--- RECORDS FOR THE EXERCISE Enclosed Below ---

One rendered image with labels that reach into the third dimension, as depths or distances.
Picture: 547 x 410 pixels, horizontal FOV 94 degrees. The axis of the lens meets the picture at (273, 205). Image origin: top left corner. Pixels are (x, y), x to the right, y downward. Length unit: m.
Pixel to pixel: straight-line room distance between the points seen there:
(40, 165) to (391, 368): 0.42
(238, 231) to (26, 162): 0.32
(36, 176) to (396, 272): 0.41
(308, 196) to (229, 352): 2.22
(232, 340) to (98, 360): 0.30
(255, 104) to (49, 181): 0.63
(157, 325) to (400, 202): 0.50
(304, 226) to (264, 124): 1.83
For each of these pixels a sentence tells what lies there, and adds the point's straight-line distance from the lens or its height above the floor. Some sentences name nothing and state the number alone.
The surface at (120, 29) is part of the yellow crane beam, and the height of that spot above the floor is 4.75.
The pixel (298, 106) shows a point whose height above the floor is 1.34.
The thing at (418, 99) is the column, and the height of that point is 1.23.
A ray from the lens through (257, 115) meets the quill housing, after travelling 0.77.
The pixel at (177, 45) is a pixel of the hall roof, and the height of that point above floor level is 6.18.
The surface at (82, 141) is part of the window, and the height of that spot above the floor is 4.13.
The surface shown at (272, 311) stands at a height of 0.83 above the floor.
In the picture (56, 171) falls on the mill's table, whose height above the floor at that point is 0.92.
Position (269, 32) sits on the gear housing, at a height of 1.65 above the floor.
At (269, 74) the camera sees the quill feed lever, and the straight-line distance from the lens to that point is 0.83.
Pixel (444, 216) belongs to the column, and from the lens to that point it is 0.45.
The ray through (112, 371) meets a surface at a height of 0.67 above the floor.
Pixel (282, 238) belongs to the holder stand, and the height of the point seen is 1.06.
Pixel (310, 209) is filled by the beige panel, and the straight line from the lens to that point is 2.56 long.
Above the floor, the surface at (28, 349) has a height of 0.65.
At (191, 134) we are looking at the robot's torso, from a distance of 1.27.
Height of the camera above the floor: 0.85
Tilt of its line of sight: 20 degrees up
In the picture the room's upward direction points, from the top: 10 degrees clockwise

--- End of Enclosed RECORDS FOR THE EXERCISE ---
--- RECORDS FOR THE EXERCISE Enclosed Below ---

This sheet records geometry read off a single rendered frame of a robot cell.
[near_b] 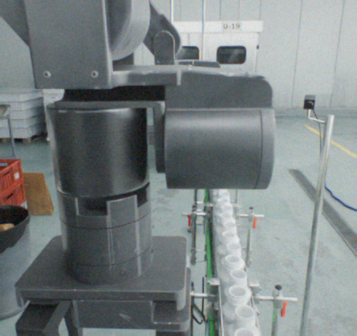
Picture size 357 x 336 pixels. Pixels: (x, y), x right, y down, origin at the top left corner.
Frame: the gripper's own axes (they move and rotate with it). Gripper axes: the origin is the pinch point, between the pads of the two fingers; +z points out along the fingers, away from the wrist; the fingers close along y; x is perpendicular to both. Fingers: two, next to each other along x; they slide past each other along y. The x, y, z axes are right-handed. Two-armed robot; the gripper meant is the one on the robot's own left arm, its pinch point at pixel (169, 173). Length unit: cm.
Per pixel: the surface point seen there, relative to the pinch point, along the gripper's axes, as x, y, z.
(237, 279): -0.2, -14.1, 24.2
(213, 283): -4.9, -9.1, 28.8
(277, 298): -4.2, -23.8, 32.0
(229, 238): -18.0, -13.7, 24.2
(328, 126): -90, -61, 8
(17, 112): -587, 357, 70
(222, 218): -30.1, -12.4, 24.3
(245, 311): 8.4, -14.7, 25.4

--- End of Enclosed RECORDS FOR THE EXERCISE ---
--- RECORDS FOR THE EXERCISE Enclosed Below ---

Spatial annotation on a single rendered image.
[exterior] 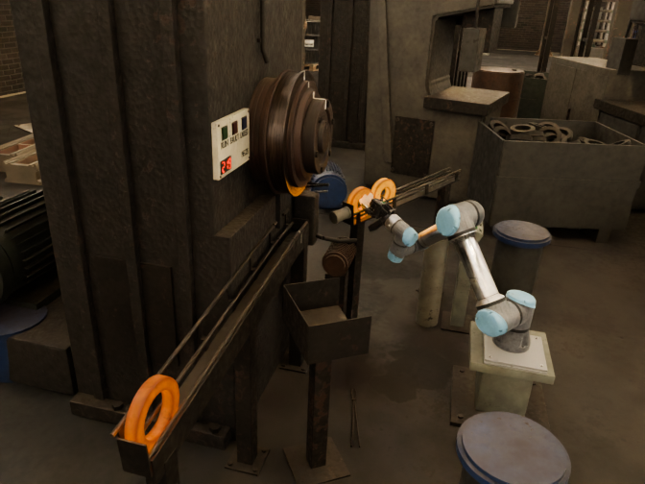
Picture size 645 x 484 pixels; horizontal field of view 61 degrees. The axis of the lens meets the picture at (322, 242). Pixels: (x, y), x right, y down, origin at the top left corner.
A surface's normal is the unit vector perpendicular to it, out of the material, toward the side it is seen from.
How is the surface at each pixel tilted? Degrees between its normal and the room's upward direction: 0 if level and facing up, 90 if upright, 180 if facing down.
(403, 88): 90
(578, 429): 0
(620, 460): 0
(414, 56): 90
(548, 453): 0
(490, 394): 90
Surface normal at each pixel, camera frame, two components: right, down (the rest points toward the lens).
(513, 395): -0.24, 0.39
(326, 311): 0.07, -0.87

--- End of Enclosed RECORDS FOR THE EXERCISE ---

- [YOUR INSTRUCTIONS]: Please copy the lines in the records above between the one holding "Height of the camera above the floor: 0.85" and the one holding "In the picture the", inclusive, exactly and with no other line.

- [YOUR SOLUTION]:
Height of the camera above the floor: 0.85
Tilt of its line of sight: 20 degrees up
In the picture the room's upward direction points, from the top: 10 degrees clockwise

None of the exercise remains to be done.